Which is what has me slipping my feet into the dangerously high heels right now. I paint my lips a bloody red, just the shade to match the glossy coat on my fingernails, and I fiddle with the laces on the front of my black corset. My pale, full breasts spill over the top, leaving my rose-colored nipples fully exposed to the air. I'm not wearing any underwear. The whole outfit is ridiculous and annoying. A few years ago, I would have thrown a fit if someone had told me to wear it. But that was before Vincent.
Before I leave the room, I take one at myself look in the full length mirror. The sight leaves me feeling dirty. I look like a slut.
But I guess I am a slut. Vincent's slut. My straight brown hair is all that I recognize of my old self. The rest has been transformed into something obscene, something base. I'm not even sure how this transformation came about. All I know is that this is how Vincent wants me, so this is how I am now.
Does that sound pathetic? A young woman so desperate for some guy that she changes herself completely? I know that up until I met him, I would have said yes. I used to shake my head at that kind of woman and I felt superior to her. It must be one of Life's famous ironies that I've been transformed into the exact kind of person I used to pity. And it's made all the worse by the fact that I've fallen for my no-good cousin.

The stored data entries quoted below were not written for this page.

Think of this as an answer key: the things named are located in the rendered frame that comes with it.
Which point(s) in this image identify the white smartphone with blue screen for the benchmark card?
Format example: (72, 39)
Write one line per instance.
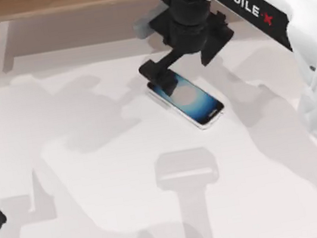
(196, 101)

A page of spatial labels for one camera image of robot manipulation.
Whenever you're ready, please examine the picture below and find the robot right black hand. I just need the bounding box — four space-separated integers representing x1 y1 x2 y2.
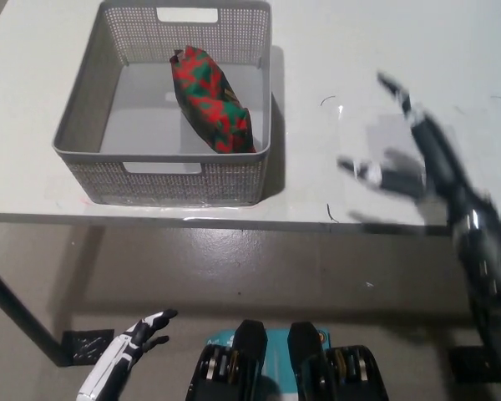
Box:
336 71 501 302

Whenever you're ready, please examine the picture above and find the robot left white black hand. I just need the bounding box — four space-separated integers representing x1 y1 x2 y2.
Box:
77 307 180 401

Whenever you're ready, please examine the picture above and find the red green coffee bean bag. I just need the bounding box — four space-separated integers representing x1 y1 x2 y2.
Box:
169 44 258 155

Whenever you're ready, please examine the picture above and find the black floor tape patch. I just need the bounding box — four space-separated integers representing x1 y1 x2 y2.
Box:
448 346 492 381
62 329 114 367

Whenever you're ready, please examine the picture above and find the black table leg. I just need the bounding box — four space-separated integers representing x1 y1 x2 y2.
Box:
0 256 70 368

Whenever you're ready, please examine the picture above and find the robot left black body block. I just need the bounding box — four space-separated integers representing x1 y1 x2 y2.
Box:
185 319 269 401

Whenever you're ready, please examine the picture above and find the robot black body block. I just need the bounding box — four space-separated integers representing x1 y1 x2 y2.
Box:
289 321 388 401
185 319 269 401

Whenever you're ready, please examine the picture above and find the robot right black body block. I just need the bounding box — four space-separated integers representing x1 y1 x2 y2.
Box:
289 321 388 401

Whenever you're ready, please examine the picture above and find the grey perforated plastic basket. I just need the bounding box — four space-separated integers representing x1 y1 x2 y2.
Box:
52 0 273 206

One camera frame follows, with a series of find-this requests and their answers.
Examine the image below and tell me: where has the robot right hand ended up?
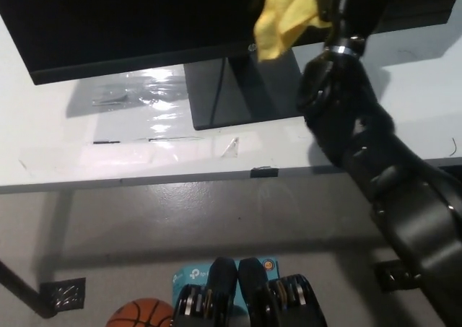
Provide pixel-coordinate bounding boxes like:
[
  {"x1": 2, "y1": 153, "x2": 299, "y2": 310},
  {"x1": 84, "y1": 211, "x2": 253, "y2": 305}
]
[{"x1": 313, "y1": 0, "x2": 390, "y2": 56}]

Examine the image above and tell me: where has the yellow microfiber cloth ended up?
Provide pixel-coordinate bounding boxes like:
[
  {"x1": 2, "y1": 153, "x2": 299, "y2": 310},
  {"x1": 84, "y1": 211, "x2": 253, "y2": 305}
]
[{"x1": 252, "y1": 0, "x2": 339, "y2": 61}]

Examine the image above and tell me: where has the black HP monitor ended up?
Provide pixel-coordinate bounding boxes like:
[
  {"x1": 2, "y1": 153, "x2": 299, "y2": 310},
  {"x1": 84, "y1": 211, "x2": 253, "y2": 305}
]
[{"x1": 0, "y1": 0, "x2": 456, "y2": 131}]

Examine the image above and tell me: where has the grey desk leg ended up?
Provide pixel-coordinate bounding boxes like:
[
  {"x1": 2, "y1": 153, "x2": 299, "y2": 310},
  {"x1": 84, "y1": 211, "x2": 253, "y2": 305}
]
[{"x1": 41, "y1": 191, "x2": 75, "y2": 281}]

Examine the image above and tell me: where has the short black tape piece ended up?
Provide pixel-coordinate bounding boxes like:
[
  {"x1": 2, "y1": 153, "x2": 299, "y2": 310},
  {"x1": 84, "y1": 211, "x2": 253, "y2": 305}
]
[{"x1": 250, "y1": 166, "x2": 279, "y2": 179}]

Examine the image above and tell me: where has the clear plastic sheet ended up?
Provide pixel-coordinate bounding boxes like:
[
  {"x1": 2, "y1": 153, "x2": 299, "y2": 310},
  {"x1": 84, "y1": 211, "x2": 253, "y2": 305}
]
[{"x1": 66, "y1": 65, "x2": 241, "y2": 162}]

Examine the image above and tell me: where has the black floor tape patch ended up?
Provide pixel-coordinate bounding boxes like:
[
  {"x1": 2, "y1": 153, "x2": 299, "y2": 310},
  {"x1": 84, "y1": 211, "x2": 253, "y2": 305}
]
[
  {"x1": 38, "y1": 277, "x2": 87, "y2": 310},
  {"x1": 375, "y1": 260, "x2": 423, "y2": 292}
]

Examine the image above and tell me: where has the teal TP-Link box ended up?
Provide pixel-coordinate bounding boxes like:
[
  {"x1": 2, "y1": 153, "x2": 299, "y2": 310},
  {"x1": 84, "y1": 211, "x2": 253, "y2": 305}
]
[{"x1": 171, "y1": 256, "x2": 281, "y2": 327}]

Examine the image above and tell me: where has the orange basketball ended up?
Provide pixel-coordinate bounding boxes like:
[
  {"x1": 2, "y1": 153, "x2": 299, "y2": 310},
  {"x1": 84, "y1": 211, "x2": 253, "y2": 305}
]
[{"x1": 105, "y1": 297, "x2": 174, "y2": 327}]

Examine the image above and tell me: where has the black metal pole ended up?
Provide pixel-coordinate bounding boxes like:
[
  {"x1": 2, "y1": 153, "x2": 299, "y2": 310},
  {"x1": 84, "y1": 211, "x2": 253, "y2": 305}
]
[{"x1": 0, "y1": 258, "x2": 55, "y2": 319}]

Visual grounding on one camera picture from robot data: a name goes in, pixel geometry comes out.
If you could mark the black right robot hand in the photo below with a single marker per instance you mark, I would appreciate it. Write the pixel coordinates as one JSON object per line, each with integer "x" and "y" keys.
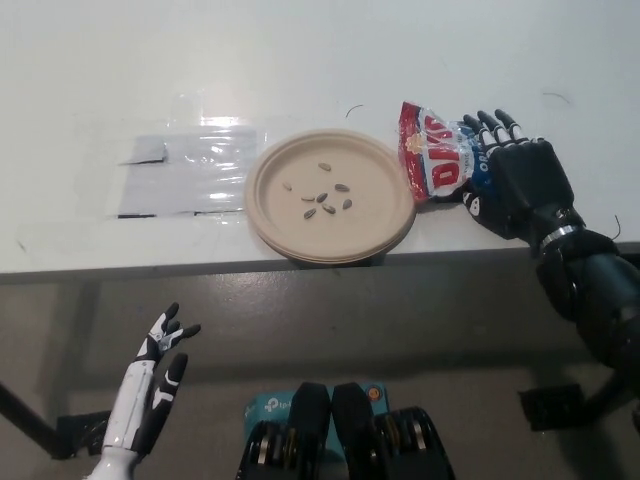
{"x": 530, "y": 190}

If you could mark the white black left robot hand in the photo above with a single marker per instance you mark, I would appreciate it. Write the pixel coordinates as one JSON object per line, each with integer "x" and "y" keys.
{"x": 135, "y": 395}

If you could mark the red blue sunflower seed bag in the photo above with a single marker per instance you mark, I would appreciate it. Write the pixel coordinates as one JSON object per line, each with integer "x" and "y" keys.
{"x": 435, "y": 155}

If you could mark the beige paper plate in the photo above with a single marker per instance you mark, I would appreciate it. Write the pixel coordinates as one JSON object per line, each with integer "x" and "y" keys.
{"x": 370, "y": 220}

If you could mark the clear plastic sheet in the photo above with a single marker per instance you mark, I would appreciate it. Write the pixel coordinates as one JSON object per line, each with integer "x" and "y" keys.
{"x": 190, "y": 175}

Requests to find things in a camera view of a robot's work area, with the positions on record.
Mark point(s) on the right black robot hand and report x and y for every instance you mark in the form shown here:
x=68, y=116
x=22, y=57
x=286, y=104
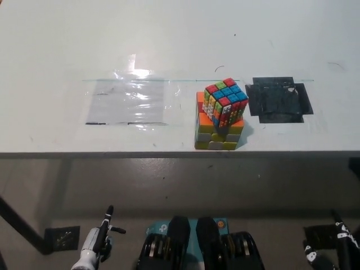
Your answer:
x=346, y=239

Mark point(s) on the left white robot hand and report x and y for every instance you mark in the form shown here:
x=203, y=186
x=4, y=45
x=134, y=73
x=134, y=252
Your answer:
x=94, y=244

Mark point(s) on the small studded multicolour puzzle cube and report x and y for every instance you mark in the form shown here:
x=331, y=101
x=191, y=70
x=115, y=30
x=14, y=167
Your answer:
x=225, y=104

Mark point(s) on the black ribbed robot body block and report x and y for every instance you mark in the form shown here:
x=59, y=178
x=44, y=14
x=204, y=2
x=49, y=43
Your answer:
x=168, y=247
x=225, y=247

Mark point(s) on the black tape patch on desk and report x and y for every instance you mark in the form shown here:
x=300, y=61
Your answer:
x=278, y=101

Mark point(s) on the large orange red puzzle cube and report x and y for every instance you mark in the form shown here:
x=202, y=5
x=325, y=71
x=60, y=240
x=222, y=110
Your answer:
x=205, y=135

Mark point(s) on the black floor tape patch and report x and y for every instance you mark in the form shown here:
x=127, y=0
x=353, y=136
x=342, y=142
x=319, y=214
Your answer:
x=63, y=237
x=320, y=234

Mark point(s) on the black diagonal table leg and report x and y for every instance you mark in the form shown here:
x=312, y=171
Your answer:
x=22, y=225

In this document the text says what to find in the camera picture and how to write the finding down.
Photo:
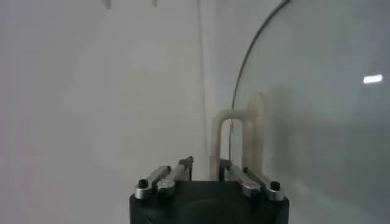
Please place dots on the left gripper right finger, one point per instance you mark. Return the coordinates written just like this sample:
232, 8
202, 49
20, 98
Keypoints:
250, 182

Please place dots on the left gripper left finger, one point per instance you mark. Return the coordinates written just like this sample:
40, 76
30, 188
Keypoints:
166, 179

I turn away from the mirror and walk down the hall to his room. My shoes click on the grey slate tiles and my bared pussy is already wet from anticipation of the encounter to come. The door is open but I stand just at the threshold, not wanting to interrupt him if he's busy. Even though he called for me to come, I don't want to overstep myself. I'm just a slut, after all. He looks up from his computer and I almost swoon when his eyes meet mine. It's only for a second because soon his attention is on the rest of my body, crawling over my skin. A leering smile twists his mouth and he stands.

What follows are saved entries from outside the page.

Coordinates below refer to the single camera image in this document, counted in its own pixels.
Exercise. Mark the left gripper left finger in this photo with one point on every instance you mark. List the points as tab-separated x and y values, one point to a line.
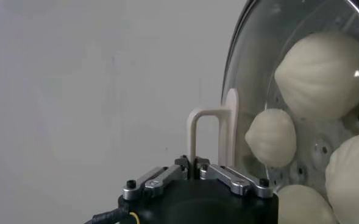
164	178

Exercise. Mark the white steamed baozi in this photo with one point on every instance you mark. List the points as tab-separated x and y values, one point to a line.
304	207
270	138
319	73
353	182

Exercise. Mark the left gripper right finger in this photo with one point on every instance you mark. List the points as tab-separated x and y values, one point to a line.
231	181

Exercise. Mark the perforated steel steamer basket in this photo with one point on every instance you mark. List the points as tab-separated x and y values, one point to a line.
319	149

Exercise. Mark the round glass pot lid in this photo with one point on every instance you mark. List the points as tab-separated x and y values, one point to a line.
232	115

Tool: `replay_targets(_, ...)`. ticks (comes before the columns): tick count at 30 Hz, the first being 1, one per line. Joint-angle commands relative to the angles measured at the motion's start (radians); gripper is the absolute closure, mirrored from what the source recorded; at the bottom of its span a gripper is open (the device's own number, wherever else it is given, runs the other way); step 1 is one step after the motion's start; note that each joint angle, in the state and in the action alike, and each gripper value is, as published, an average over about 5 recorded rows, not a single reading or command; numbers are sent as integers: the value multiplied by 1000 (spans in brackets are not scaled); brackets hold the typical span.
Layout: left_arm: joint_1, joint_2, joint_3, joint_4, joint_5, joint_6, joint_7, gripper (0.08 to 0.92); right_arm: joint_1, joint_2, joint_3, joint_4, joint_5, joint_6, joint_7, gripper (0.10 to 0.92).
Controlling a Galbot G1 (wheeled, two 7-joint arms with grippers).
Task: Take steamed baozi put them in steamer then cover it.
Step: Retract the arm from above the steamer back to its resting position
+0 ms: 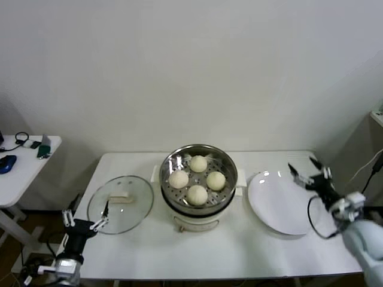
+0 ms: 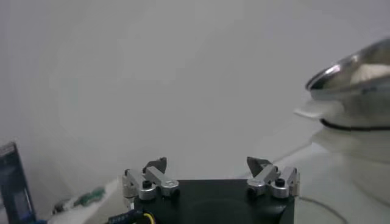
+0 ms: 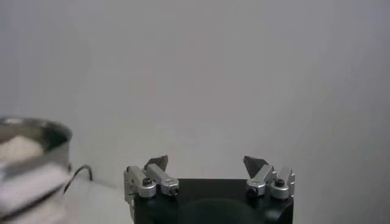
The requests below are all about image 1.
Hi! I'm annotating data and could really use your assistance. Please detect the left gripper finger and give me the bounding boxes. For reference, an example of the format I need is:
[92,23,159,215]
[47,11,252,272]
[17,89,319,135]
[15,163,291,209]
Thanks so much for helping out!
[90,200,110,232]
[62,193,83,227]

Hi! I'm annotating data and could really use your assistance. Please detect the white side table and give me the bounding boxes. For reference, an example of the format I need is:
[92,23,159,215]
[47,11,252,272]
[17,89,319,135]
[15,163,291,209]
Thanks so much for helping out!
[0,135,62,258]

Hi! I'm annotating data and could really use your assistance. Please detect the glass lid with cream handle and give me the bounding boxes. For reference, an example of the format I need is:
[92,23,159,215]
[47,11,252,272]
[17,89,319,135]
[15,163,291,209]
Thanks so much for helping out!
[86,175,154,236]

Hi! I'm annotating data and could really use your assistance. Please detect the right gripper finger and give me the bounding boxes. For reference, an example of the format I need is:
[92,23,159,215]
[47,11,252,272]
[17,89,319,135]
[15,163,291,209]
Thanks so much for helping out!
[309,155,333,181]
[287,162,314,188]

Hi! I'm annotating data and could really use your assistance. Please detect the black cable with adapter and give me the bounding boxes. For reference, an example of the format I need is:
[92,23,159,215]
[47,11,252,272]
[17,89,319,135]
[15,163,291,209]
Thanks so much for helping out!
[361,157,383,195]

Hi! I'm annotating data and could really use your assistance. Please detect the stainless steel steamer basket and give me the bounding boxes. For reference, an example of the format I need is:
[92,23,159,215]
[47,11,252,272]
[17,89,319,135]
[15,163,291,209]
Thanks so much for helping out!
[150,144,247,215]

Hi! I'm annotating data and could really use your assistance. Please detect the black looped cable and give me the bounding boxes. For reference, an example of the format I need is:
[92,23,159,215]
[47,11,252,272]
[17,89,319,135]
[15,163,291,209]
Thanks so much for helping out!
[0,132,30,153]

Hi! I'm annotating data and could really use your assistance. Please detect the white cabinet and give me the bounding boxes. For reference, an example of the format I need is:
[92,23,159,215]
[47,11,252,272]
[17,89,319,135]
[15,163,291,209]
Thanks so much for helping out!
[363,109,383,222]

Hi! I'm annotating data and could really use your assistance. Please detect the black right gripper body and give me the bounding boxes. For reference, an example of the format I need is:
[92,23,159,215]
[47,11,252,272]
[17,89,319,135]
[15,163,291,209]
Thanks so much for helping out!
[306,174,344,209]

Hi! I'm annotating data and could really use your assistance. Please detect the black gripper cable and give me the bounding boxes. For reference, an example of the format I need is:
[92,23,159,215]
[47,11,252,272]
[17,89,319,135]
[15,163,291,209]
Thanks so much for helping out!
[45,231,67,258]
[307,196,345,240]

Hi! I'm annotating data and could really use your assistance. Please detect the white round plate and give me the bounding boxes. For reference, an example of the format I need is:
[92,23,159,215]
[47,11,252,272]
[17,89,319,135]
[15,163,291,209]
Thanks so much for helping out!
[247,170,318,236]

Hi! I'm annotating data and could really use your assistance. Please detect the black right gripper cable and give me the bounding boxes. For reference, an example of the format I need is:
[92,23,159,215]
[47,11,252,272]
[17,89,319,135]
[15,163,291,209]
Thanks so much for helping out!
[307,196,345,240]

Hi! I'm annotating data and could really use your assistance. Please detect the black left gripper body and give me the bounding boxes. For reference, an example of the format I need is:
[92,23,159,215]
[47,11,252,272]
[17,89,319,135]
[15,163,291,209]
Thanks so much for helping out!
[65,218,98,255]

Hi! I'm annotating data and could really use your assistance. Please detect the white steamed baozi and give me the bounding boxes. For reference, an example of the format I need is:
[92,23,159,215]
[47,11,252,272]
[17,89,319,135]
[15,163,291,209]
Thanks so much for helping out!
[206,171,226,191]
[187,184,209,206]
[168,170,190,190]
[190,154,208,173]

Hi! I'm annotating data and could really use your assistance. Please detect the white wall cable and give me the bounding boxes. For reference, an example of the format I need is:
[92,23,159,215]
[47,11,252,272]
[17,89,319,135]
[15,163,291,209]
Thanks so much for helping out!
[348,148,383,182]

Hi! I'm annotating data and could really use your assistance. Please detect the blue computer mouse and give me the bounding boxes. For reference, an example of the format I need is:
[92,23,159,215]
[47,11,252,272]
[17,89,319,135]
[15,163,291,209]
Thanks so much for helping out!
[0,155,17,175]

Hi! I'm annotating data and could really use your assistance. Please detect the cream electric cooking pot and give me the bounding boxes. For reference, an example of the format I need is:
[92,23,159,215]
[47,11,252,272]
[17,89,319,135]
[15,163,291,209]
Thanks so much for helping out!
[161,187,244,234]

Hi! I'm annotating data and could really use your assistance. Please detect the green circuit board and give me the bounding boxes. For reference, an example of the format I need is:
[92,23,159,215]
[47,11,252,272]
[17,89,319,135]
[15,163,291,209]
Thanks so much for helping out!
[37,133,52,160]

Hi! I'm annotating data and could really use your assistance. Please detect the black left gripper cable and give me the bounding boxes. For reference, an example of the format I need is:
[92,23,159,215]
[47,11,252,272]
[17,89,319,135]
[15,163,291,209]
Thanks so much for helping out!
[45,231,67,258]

He's barefoot, and not wearing a shirt so I can clearly see the wiry muscles of his torso and arms. My cousin is not a big man, but he makes up for it by being sinfully good-looking. His ink-black hair is shiny without any gel, and his skin always seems to hold a faint tan. And his eyes... Oh, God, those black eyes can pierce right to your deepest, most wicked secrets and hold you hostage with their power.
He walks so that he's standing right in front of me. With the heels, the top of my head comes up to his eyes but the way he looks at me makes me feel so much smaller. One hand reaches to grab the bottom edge of my corset and gives a sharp tug, pulling my hips towards his body.